### Task instructions
If a line in the data below contains "find", copy it.

### Data records
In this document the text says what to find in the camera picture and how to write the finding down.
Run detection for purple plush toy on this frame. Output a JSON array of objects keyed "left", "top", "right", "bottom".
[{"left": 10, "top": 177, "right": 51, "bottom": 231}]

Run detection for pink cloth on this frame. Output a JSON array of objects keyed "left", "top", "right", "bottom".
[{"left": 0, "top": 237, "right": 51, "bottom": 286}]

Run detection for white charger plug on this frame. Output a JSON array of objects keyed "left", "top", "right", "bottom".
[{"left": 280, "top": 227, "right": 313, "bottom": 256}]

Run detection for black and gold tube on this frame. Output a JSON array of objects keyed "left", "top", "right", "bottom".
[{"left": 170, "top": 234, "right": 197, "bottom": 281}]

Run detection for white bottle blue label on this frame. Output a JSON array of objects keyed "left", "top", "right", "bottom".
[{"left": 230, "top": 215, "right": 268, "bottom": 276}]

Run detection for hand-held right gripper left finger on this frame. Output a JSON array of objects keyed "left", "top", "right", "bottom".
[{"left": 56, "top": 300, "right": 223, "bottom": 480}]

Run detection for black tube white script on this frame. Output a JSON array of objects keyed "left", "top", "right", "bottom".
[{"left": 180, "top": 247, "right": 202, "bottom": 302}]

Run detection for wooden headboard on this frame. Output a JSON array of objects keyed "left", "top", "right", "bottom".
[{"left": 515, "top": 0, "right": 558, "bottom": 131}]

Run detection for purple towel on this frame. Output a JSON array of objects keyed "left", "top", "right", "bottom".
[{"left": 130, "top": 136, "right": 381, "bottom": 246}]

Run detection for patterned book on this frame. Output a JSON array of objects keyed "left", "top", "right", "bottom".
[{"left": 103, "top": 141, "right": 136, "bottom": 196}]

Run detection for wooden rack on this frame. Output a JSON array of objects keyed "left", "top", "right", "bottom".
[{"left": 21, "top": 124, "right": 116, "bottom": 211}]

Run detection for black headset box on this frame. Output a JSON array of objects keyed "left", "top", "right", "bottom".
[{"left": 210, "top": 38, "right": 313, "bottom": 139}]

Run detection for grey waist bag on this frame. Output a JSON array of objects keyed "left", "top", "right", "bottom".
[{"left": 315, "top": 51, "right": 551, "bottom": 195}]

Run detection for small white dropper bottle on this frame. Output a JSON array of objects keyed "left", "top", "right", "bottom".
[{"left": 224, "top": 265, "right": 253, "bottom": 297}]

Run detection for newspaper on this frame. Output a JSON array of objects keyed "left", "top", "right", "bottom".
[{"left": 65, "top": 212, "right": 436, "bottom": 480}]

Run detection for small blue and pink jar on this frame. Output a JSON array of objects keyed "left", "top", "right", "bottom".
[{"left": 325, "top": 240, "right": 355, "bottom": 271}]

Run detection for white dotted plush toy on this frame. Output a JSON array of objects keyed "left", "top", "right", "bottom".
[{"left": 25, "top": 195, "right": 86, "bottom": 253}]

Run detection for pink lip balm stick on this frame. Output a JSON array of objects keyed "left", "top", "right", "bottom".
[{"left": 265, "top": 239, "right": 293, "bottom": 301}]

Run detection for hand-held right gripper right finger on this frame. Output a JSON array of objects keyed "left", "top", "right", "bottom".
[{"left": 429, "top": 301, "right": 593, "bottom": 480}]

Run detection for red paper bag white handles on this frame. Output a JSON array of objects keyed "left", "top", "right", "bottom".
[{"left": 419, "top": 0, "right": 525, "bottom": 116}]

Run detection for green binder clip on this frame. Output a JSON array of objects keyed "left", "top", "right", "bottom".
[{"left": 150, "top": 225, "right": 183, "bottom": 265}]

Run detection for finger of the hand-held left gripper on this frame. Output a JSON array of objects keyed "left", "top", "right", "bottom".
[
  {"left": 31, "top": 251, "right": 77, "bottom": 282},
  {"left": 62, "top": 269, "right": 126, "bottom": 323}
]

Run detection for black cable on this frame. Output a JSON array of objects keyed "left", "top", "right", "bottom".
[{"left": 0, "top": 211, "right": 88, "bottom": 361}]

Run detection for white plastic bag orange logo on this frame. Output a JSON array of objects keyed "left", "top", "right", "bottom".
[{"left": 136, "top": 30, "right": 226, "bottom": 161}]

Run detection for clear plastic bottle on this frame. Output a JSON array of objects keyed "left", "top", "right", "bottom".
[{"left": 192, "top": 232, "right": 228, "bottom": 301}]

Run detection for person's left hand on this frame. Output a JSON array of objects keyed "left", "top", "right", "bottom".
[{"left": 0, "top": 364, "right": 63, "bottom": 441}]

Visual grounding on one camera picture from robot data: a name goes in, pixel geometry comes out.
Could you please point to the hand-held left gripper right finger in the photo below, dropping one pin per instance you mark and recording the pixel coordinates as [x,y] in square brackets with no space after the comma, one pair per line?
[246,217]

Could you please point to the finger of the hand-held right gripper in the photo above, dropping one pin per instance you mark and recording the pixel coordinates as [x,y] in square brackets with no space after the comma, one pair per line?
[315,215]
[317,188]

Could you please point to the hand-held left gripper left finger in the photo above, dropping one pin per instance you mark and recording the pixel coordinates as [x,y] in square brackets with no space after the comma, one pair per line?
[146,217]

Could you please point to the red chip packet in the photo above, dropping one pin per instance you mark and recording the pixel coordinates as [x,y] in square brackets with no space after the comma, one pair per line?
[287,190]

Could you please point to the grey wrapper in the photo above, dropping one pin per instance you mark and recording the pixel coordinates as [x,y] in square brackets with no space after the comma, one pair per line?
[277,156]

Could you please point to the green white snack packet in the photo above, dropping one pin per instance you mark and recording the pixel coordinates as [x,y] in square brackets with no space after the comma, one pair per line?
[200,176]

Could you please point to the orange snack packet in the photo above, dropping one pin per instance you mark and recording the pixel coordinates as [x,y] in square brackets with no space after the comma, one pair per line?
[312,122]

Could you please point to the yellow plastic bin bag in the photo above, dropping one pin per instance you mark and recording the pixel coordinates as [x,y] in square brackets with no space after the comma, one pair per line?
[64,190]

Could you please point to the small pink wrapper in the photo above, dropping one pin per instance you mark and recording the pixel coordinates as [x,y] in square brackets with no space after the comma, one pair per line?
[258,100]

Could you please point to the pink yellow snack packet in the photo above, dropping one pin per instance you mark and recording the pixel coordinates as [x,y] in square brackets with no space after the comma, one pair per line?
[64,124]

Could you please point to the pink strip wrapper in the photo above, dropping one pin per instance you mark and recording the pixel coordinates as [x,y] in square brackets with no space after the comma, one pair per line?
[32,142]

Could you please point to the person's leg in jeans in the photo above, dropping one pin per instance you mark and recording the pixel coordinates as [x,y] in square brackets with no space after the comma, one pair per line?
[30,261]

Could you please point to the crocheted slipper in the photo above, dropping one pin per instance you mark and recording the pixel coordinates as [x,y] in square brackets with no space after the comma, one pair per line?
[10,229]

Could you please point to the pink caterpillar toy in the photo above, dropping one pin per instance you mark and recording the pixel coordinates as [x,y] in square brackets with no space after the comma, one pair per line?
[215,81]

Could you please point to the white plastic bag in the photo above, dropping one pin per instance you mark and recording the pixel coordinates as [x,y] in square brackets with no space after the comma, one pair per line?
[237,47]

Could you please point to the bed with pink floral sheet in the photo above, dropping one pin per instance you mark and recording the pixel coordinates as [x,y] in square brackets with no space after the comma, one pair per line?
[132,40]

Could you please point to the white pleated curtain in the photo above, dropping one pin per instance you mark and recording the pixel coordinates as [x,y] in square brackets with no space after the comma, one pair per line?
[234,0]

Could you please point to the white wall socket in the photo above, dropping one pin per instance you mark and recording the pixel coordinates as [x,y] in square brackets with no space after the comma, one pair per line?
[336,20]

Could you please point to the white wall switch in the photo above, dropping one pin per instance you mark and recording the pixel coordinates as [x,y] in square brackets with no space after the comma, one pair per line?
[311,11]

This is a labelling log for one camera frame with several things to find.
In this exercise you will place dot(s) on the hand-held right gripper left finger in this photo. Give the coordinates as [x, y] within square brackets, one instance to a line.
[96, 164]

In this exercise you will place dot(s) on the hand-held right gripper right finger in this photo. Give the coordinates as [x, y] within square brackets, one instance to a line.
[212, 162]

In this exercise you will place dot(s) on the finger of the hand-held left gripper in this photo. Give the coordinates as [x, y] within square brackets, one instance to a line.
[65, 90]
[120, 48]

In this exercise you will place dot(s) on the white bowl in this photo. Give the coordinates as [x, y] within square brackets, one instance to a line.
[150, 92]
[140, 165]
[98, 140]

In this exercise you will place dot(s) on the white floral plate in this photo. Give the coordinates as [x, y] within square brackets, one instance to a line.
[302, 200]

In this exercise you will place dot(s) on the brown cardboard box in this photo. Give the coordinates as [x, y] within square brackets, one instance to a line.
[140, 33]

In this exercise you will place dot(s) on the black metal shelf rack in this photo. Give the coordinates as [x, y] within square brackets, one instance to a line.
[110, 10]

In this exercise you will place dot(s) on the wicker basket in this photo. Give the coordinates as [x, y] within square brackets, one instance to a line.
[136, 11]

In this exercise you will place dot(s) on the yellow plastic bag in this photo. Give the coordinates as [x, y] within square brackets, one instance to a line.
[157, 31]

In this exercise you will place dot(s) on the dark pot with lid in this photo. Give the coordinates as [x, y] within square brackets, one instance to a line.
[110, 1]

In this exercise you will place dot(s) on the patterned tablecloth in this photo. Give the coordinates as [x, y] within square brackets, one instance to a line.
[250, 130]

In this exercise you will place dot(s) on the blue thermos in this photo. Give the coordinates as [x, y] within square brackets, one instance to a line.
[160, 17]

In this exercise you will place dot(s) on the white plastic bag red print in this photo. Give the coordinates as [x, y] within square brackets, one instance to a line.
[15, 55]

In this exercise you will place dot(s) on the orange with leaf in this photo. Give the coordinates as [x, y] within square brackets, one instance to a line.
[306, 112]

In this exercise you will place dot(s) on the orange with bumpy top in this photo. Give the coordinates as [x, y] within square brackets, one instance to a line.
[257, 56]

### Output
In this document the text says what to find in the camera picture and how to write the finding down.
This is a labelling log for one camera frame with several things to find.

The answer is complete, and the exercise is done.